→ YOUR GOAL
Look through the data below. Collect every line where the word "camera" occurs.

Saved entries:
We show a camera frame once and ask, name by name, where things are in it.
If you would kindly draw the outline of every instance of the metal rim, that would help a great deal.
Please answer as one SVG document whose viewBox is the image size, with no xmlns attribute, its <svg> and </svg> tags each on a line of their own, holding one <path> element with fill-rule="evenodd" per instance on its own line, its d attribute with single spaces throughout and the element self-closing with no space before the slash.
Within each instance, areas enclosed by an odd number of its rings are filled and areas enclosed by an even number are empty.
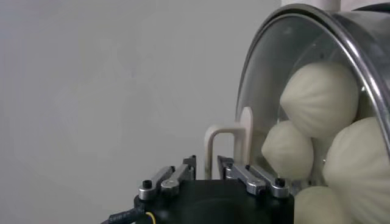
<svg viewBox="0 0 390 224">
<path fill-rule="evenodd" d="M 330 14 L 309 5 L 291 4 L 282 7 L 270 15 L 263 23 L 263 25 L 258 29 L 249 47 L 243 71 L 241 73 L 238 97 L 236 101 L 236 118 L 240 113 L 240 111 L 238 111 L 238 101 L 241 94 L 245 73 L 257 43 L 261 40 L 261 37 L 267 31 L 267 28 L 270 25 L 288 16 L 298 16 L 316 23 L 337 42 L 338 46 L 346 54 L 347 58 L 349 59 L 349 63 L 352 65 L 356 75 L 362 82 L 363 86 L 366 88 L 366 91 L 373 104 L 377 114 L 377 120 L 379 121 L 382 135 L 385 140 L 386 151 L 390 159 L 390 136 L 388 135 L 388 133 L 390 133 L 390 114 L 388 110 L 388 108 L 390 108 L 390 94 L 388 93 L 387 86 L 379 76 L 368 57 L 357 47 L 358 44 L 348 33 L 348 31 L 346 31 L 345 28 L 340 25 L 340 23 L 333 19 Z"/>
</svg>

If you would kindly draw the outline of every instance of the hex bolt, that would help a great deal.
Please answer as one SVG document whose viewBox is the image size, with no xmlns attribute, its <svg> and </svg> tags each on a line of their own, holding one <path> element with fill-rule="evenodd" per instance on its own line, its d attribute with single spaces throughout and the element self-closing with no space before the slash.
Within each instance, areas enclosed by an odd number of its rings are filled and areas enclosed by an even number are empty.
<svg viewBox="0 0 390 224">
<path fill-rule="evenodd" d="M 285 181 L 285 179 L 282 179 L 282 178 L 276 178 L 275 185 L 278 187 L 285 187 L 286 181 Z"/>
<path fill-rule="evenodd" d="M 151 180 L 144 180 L 144 181 L 142 181 L 142 187 L 144 189 L 152 188 L 152 181 Z"/>
</svg>

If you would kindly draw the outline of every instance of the yellow wire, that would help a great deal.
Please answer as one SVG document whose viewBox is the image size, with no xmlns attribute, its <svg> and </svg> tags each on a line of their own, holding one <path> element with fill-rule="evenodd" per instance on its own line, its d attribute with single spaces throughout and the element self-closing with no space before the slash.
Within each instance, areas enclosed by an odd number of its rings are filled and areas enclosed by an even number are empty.
<svg viewBox="0 0 390 224">
<path fill-rule="evenodd" d="M 152 219 L 153 224 L 156 224 L 156 218 L 154 217 L 153 213 L 145 212 L 145 214 L 148 215 Z"/>
</svg>

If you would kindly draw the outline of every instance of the steamed bun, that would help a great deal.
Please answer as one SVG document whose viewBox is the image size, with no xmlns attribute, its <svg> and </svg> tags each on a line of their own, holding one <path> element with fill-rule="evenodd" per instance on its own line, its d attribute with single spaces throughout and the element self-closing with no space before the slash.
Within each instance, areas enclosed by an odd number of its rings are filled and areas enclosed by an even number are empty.
<svg viewBox="0 0 390 224">
<path fill-rule="evenodd" d="M 261 152 L 282 178 L 301 180 L 307 178 L 311 172 L 311 139 L 298 131 L 291 121 L 279 122 L 271 128 Z"/>
<path fill-rule="evenodd" d="M 294 224 L 350 224 L 350 217 L 329 187 L 302 190 L 294 207 Z"/>
<path fill-rule="evenodd" d="M 375 117 L 357 121 L 337 134 L 323 174 L 355 220 L 390 222 L 390 163 Z"/>
<path fill-rule="evenodd" d="M 330 62 L 308 64 L 289 80 L 280 98 L 288 118 L 305 135 L 325 138 L 351 124 L 358 86 L 351 72 Z"/>
</svg>

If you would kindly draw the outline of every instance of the stainless steel bowl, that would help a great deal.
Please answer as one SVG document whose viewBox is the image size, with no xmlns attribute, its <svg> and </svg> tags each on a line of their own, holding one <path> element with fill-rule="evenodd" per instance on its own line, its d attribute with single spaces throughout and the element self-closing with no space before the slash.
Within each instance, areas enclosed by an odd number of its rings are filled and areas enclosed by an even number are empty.
<svg viewBox="0 0 390 224">
<path fill-rule="evenodd" d="M 236 120 L 244 107 L 253 111 L 251 163 L 269 171 L 261 146 L 278 121 L 286 119 L 279 98 L 290 76 L 315 61 L 348 66 L 377 116 L 390 155 L 390 14 L 385 12 L 323 12 L 294 4 L 274 12 L 260 27 L 249 48 L 239 85 Z M 306 185 L 323 184 L 325 155 L 315 155 Z"/>
</svg>

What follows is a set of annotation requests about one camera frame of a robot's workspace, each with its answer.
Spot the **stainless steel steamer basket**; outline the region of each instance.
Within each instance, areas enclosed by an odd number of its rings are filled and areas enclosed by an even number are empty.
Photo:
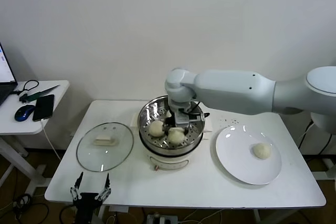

→ SOLUTION FOR THIS PROBLEM
We show a camera frame once and ask, name by name, where things are in it.
What follows is a set of annotation requests about one camera frame of a robot's workspace, each with its answer.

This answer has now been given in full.